Caches often have themes. Some are called travel bug hotels (see below) and others may have one type of item. In Oregon, there is a cache for trading military memorabilia, and in Nevada, there is one for trading state quarters!

You can also find geocoins (which are numbered and tracked) or travel bugs, which are little metal ID tags with numbers, that are attached to some cute object like cute key rings. You can take those, and the idea is to place them in a cache far away--so we try to get those when we are traveling. Don't pick up a travel bug or geocoin if you are not going to be able to place them quickly. The owners are tracking the movements of these items, and it is distressing to have your travel bug go missing for a long period of time.

When you find the cache and take your fun item, leave something else for others to find.

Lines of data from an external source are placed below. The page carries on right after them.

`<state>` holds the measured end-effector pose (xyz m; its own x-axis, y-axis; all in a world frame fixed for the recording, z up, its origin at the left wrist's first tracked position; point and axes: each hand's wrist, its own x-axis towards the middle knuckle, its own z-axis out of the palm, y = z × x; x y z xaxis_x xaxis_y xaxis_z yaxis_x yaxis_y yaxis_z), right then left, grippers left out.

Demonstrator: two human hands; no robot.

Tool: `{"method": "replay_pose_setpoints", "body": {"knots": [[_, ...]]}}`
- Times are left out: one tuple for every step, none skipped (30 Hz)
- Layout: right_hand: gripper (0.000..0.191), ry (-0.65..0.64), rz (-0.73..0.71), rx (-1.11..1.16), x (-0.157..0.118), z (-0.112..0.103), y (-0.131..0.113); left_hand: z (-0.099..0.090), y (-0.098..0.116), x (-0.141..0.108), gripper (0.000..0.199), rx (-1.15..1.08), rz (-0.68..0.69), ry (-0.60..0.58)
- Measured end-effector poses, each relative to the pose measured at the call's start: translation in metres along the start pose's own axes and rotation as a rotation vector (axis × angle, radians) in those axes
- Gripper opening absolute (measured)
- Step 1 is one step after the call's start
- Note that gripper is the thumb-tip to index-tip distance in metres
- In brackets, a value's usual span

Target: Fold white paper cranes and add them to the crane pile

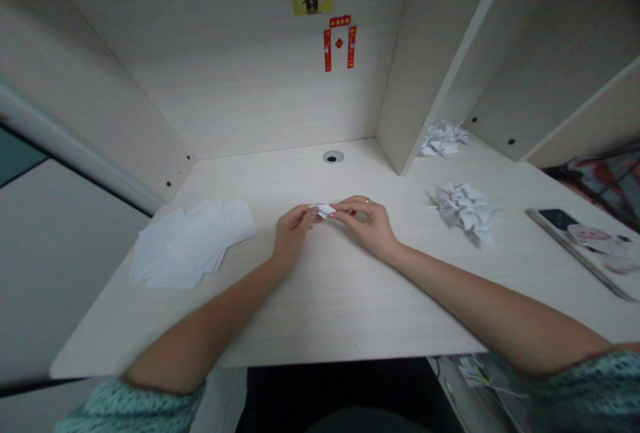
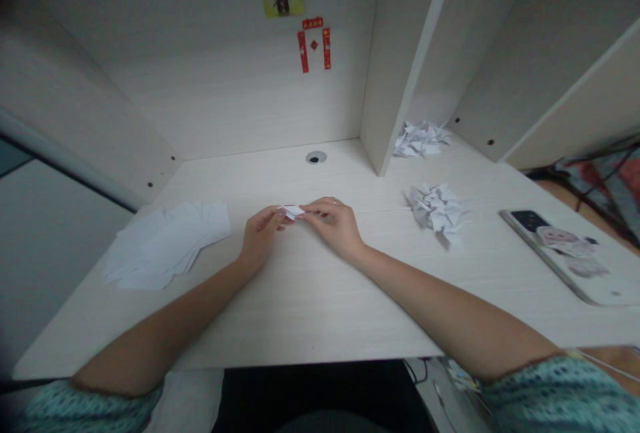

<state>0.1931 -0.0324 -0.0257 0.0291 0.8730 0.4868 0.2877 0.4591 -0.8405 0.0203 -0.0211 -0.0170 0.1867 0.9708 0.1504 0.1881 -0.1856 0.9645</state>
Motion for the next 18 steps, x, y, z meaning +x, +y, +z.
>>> {"method": "replay_pose_setpoints", "body": {"knots": [[0.014,0.003,0.006,0.007,0.0002,0.0000,-0.0002,0.0001,-0.0002,-0.0001,0.034,0.002,-0.003,0.001],[0.014,0.006,0.014,0.012,0.0004,0.0000,-0.0005,0.0002,-0.0002,-0.0002,0.034,0.003,-0.006,0.001],[0.014,0.009,0.026,0.014,0.0006,0.0001,-0.0006,0.0004,0.0001,-0.0004,0.034,0.002,-0.010,0.000],[0.015,0.012,0.039,0.016,0.0008,0.0001,-0.0008,0.0006,0.0007,-0.0006,0.034,0.000,-0.013,-0.003],[0.015,0.013,0.051,0.017,0.0010,0.0002,-0.0009,0.0008,0.0013,-0.0009,0.034,-0.004,-0.016,-0.005],[0.016,0.013,0.061,0.020,0.0012,0.0003,-0.0009,0.0009,0.0020,-0.0011,0.034,-0.007,-0.018,-0.008],[0.016,0.012,0.066,0.021,0.0013,0.0004,-0.0009,0.0011,0.0026,-0.0013,0.034,-0.009,-0.017,-0.012],[0.017,0.013,0.069,0.021,0.0013,0.0006,-0.0009,0.0012,0.0030,-0.0015,0.034,-0.011,-0.016,-0.016],[0.018,0.013,0.074,0.019,0.0013,0.0007,-0.0007,0.0012,0.0033,-0.0018,0.034,-0.013,-0.014,-0.019],[0.019,0.013,0.082,0.018,0.0013,0.0009,-0.0003,0.0013,0.0035,-0.0020,0.033,-0.015,-0.013,-0.019],[0.020,0.015,0.095,0.020,0.0012,0.0011,0.0002,0.0014,0.0036,-0.0022,0.033,-0.020,-0.012,-0.019],[0.021,0.016,0.113,0.029,0.0012,0.0014,0.0008,0.0016,0.0037,-0.0025,0.033,-0.030,-0.011,-0.022],[0.022,0.013,0.133,0.044,0.0011,0.0017,0.0015,0.0019,0.0038,-0.0028,0.032,-0.041,-0.010,-0.031],[0.023,0.005,0.151,0.065,0.0011,0.0021,0.0021,0.0024,0.0039,-0.0032,0.031,-0.049,-0.012,-0.048],[0.024,-0.004,0.167,0.089,0.0010,0.0025,0.0027,0.0030,0.0040,-0.0035,0.031,-0.051,-0.016,-0.070],[0.024,-0.012,0.180,0.113,0.0010,0.0028,0.0031,0.0036,0.0040,-0.0039,0.031,-0.046,-0.022,-0.092],[0.024,-0.022,0.190,0.134,0.0010,0.0032,0.0032,0.0043,0.0039,-0.0042,0.031,-0.032,-0.028,-0.104],[0.024,-0.030,0.201,0.153,0.0010,0.0036,0.0031,0.0049,0.0038,-0.0045,0.032,-0.011,-0.034,-0.107]]}}
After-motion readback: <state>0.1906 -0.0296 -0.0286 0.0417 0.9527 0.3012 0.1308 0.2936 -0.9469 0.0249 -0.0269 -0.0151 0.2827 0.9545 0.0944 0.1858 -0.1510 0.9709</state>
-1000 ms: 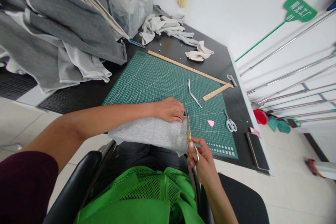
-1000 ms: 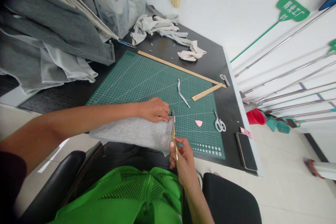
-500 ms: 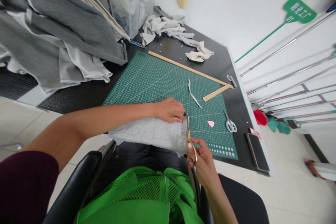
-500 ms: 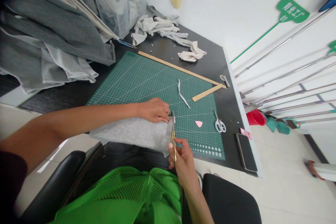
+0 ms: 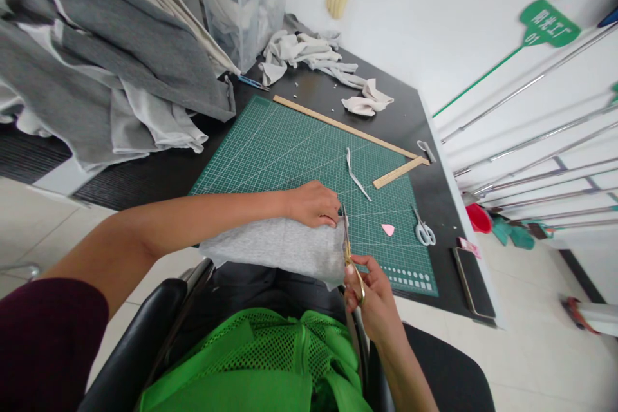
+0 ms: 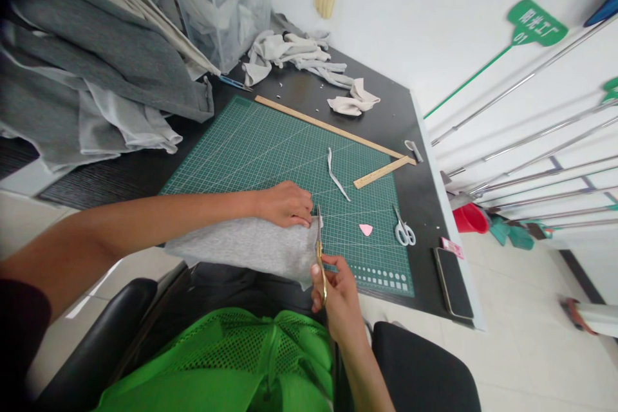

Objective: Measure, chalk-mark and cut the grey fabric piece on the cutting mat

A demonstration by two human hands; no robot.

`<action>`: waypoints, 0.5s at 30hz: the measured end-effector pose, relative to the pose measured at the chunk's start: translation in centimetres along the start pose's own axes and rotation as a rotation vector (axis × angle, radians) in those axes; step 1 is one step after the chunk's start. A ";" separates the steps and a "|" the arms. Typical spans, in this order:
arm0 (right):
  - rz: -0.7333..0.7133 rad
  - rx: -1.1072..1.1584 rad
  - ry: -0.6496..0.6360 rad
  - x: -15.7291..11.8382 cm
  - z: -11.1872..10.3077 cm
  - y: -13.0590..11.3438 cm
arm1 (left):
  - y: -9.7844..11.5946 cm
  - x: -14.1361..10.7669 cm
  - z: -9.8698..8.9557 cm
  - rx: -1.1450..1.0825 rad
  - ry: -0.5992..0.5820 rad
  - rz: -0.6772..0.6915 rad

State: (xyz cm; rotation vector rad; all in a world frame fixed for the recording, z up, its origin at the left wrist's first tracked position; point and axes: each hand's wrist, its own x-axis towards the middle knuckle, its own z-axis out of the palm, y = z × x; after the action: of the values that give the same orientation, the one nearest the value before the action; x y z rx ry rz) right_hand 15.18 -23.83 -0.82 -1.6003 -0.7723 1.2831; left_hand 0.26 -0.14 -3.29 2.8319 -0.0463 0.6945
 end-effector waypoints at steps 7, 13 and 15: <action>0.035 0.029 -0.014 0.9 -0.1 -1.1 | -0.3 -0.2 0.4 -0.011 0.014 0.012; 0.035 0.019 -0.033 1.0 -0.2 -1.0 | -0.2 -0.1 0.1 -0.037 0.017 -0.004; 0.022 0.011 -0.036 0.9 -0.2 -0.9 | -0.1 -0.1 0.1 -0.043 -0.011 -0.020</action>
State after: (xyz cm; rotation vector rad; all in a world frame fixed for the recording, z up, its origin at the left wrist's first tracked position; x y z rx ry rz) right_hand 15.69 -22.72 -0.29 -1.5848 -0.7707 1.3329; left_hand 0.23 -0.03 -3.45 2.7915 -0.0345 0.6662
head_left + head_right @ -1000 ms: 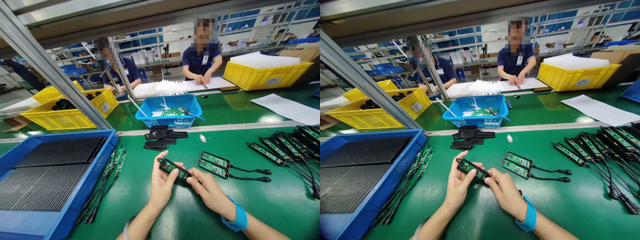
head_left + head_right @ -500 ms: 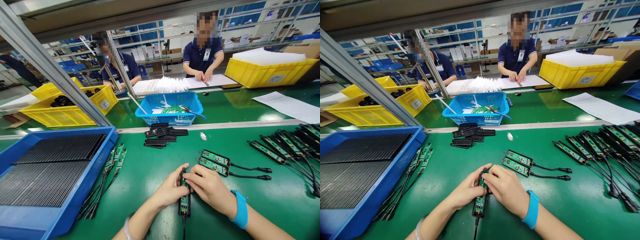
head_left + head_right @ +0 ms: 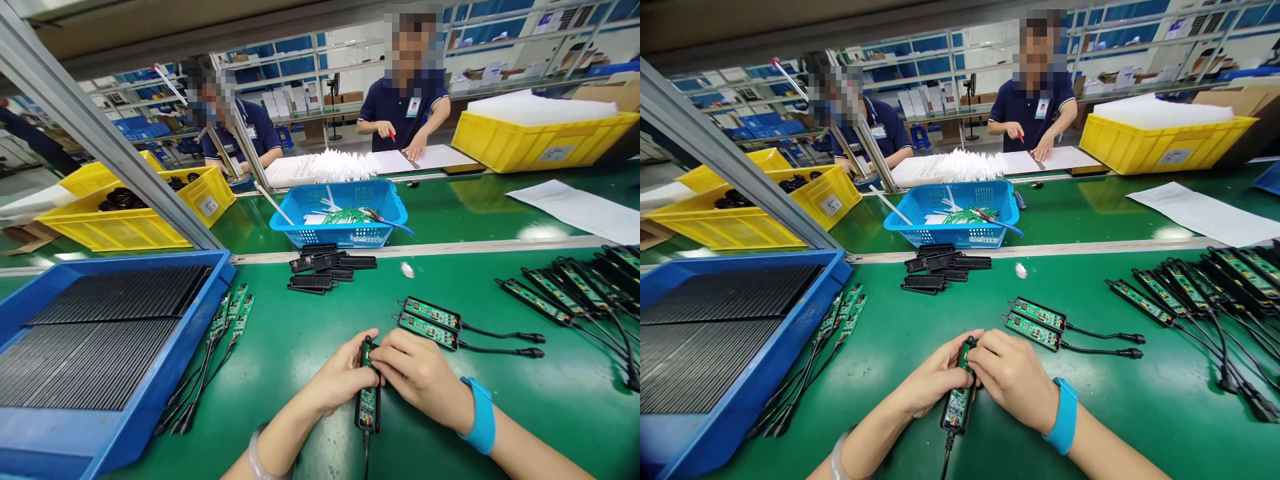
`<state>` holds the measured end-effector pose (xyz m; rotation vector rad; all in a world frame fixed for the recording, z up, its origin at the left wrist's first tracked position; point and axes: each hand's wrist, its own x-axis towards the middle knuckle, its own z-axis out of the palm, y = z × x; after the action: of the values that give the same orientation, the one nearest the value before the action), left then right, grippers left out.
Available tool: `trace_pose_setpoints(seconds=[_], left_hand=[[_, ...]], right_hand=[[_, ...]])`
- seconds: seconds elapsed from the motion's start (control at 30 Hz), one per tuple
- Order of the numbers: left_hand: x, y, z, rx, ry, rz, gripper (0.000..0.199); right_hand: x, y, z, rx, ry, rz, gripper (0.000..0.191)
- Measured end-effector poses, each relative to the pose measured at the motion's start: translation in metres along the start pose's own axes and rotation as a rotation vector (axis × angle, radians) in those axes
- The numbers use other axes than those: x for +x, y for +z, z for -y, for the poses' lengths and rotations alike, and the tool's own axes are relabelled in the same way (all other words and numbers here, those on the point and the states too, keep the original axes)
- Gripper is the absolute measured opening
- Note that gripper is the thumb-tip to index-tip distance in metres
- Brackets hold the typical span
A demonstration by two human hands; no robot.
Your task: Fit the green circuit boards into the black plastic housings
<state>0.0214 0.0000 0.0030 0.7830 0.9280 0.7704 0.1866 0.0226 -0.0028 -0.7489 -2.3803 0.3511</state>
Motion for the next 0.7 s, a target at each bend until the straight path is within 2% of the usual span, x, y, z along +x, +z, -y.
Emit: trace_pose_setpoints(seconds=[0.13, 0.23, 0.3, 0.43, 0.57, 0.63, 0.7], left_hand=[[0.000, 0.001, -0.001, 0.065, 0.026, 0.105, 0.048], [0.001, -0.002, -0.003, -0.011, -0.012, 0.023, 0.055], [0.001, -0.007, -0.006, -0.087, -0.025, -0.059, 0.059], [0.001, -0.015, -0.010, -0.174, -0.022, -0.127, 0.063], [0.002, -0.015, -0.009, -0.186, 0.021, -0.099, 0.061], [0.002, -0.014, -0.007, -0.171, 0.050, -0.084, 0.061], [0.003, -0.014, -0.005, -0.158, 0.076, -0.091, 0.061]], right_hand=[[0.002, -0.001, 0.004, 0.088, 0.134, 0.124, 0.018], [0.007, -0.009, 0.002, 0.229, 0.195, 0.194, 0.021], [0.015, -0.018, -0.009, 0.259, 0.280, 0.200, 0.021], [0.042, -0.036, -0.062, -0.181, 0.507, 0.173, 0.019], [0.067, -0.045, -0.119, -0.372, 0.591, 0.169, 0.020], [0.073, -0.045, -0.131, -0.412, 0.600, 0.199, 0.021], [0.074, -0.045, -0.128, -0.440, 0.597, 0.198, 0.020]])
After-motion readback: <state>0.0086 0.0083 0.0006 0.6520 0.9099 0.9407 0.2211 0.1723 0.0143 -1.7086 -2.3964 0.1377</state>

Then sign the log with your geocaching name, date, and you can say TFTC (Thanks for the cache) if you'd like! When you go home, log into www.geocaching.com and list your find, what you took, what you left, and a note about what fun you had! Be sure to watch for muggles (no cachers) as many of them would take the items in the cache and destroy it...so stealth is always important!

Some caches are multi-caches, which means you find the first one using the coordinates, but then you have to follow instructions there (or figure out a puzzle using information there) to find the next cache!

We use geocaching for PE, we use it for math (one son adds up how far a travel bug has gone and it's average travel per year.) It's great logic, too. Caches have taken us off the beaten path to hikes we would have never tried. We have been down Alice's Rabbit Hole and we have searched out a stray cat! (Which turned out to be an old Caterpillar earth mover!) You'll see new things, explore and learn about areas you might never have known existed without a caching adventure.

For safety's sake, always take water with you when caching, and it is a good idea to have a small first aid kit in a hip pack. Never continue on a hunt for a cache that looks dangerous. There are too many to find to put yourself or your children into a spot you might find difficult to get out of or that might not be safe. Be careful when poking around under fallen trees as snakes and other critters also like the places that caches may hide within.

Geocaching.com is the only real link for cache locations. It is where you go to find caches, or to post a cache, if you'd like to create and maintain your own! You can also purchase travel bugs and other fun geocaching gear at the site.